I know so many Jews who’ve drifted away from Jewish community when our disabilities haven’t been acknowledged and honored: Jews with learning disabilities and neurodivergent Jews who’ve fled inflexible Hebrew school curriculums. A friend with depression who doesn’t go to shul because she can’t face the relentless pressure to be happy, to have her life all put together. Those of us who are at high risk for Covid-19, who are yearning for ways to be in a spiritual community.

The practice of turning away from disability refuses the intimacy of real relationships.

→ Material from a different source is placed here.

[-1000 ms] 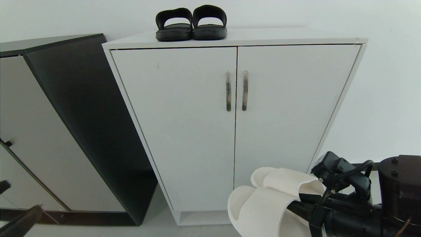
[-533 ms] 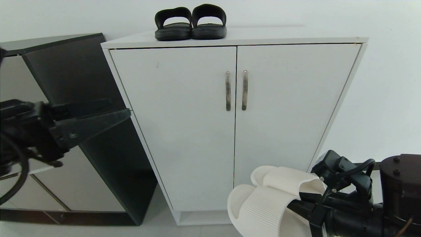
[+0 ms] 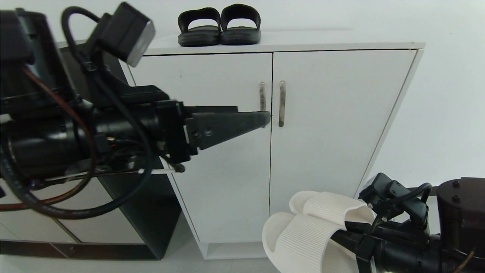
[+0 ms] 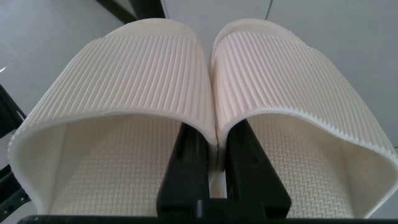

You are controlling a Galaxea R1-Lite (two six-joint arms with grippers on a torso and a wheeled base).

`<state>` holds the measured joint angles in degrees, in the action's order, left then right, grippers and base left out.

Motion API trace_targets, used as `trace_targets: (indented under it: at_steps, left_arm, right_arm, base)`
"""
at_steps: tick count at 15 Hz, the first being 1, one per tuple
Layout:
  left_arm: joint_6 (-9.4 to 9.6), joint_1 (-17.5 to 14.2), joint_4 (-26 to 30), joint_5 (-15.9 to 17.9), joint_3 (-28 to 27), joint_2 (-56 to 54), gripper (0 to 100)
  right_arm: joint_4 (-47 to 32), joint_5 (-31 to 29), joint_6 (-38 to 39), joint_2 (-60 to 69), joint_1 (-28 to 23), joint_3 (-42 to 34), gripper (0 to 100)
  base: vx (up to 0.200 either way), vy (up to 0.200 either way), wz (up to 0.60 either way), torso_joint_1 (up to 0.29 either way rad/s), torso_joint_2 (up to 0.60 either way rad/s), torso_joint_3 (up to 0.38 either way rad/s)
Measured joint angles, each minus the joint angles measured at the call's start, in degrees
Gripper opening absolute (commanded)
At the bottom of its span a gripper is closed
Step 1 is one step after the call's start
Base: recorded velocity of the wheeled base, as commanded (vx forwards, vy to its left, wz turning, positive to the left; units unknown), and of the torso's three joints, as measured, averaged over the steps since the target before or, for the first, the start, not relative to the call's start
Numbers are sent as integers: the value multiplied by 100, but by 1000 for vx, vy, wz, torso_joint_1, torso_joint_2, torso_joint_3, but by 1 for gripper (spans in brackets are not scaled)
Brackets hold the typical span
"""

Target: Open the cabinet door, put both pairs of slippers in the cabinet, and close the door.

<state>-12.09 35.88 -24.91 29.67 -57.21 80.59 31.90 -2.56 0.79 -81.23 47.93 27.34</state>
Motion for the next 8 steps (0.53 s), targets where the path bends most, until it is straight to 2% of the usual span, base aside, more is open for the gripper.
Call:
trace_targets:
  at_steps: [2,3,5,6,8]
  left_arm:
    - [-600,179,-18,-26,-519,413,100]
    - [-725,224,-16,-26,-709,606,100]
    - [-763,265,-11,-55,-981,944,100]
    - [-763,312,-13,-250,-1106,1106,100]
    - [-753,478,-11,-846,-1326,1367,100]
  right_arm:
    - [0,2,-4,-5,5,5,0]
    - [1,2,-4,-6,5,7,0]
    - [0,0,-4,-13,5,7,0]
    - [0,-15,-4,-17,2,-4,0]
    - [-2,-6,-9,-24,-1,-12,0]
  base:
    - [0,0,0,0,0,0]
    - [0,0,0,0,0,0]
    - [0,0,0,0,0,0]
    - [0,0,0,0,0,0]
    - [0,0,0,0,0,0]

It also leaves the infrastructure of ableism firmly in place. Whenever we hear a disability story, we face a crucial choice. Do we assume the problem is a person’s physical or mental difference? Or do we flip the script and put the problem back where it belongs: on a culture that expects all bodies and minds to unfold neatly into standard sizes.

I don’t want you to overlook my disability. I want you to see quite precisely the way this world wasn’t built for me. Rather than trying to shoehorn disabled people into the narrow confines of the normative, I want us to change the world in which we live. I want us to challenge the policies and social structures that disenfranchise disabled people and make our lives more difficult.

Disability isn’t shameful. Ableism is.

This piece is an adapted excerpt from Julia Watts Belser‘s new book, “Loving Our Own Bones: Disability Wisdom and the Spiritual Subversiveness of Knowing Ourselves Whole” (Beacon Press, 2023) and is reprinted with permission.

Julia Watts Belser
Julia Watts Belser

Julia Watts Belser is professor of Jewish studies and core faculty in the disability studies program at Georgetown University.